= Fossil water =

Ancient isolated water body

Fossil water, fossil groundwater, or paleowater is an ancient body of water that has been contained in some undisturbed space, typically groundwater in an aquifer, for millennia. Other types of fossil water can include subglacial lakes, such as Antarctica's Lake Vostok. UNESCO defines fossil groundwater as "water that infiltrated usually millennia ago and often under climatic conditions different from the present, and that has been stored underground since that time."
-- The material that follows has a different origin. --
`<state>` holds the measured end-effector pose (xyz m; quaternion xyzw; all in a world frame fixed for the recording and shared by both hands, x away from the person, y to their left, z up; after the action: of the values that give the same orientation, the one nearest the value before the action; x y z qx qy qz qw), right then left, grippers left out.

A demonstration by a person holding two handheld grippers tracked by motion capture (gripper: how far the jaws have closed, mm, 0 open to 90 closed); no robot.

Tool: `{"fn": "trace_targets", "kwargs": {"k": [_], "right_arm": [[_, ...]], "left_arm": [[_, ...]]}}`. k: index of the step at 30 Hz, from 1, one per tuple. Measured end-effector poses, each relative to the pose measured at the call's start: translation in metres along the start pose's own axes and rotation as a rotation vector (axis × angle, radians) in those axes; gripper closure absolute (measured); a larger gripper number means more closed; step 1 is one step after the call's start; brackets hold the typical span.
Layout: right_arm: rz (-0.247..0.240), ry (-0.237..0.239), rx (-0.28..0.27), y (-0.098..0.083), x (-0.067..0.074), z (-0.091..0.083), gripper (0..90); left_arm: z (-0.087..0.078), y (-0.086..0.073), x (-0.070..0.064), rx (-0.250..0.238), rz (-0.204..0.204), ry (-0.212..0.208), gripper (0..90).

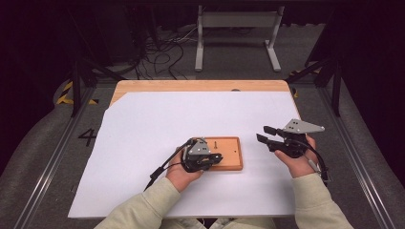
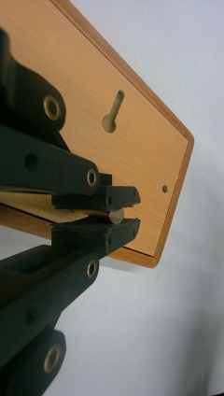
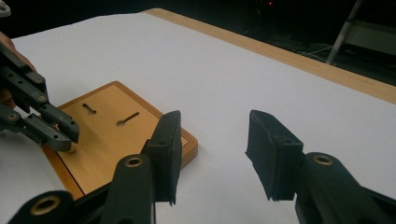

Determining the time since water infiltrated usually involves analyzing isotopic signatures. Determining "fossil" status—whether or not that particular water has occupied that particular space since the distant past—involves modeling the flow, recharge, and losses of aquifers, which can involve significant uncertainty. Some aquifers are hundreds of meters deep and underlie vast areas of land. Research techniques in the field are developing quickly and the scientific knowledge base is growing. In the cases of many aquifers, research is lacking or disputed as to the age of the water and the behavior of the water inside the aquifer.

== Renewability ==
Large, prolific aquifers (notably the Nubian Sandstone Aquifer System and the Ogallala Aquifer) containing fossil water are of significant socio-economic value. Fossil water is extracted from these aquifers for many human purposes, notably, agriculture, industry, and consumption. In arid regions, some aquifers containing available and usable water receive little to no significant recharge, effectively making groundwater in those aquifers a non-renewable resource. Extraction rates greater than recharge rates result in lowering of the water table and can lead to groundwater depletion. Extraction of non-renewable groundwater resources is referred to as groundwater "mining" because of their finite nature.

== General geology ==
Aquifers are typically composed of semi-porous rock or unconsolidated material whose pore space has been filled with water. In the relatively rare cases of confined aquifers, an impermeable geologic layer (e.g. clay or calcrete) encloses an aquifer, isolating the water within, sometimes for millennia. More commonly, fossil water is found in arid or semi-arid regions where the climate was significantly more humid in recent geologic history. In some semi-arid regions, the majority of precipitation evaporates before it can infiltrate and result in any significant aquifer recharge.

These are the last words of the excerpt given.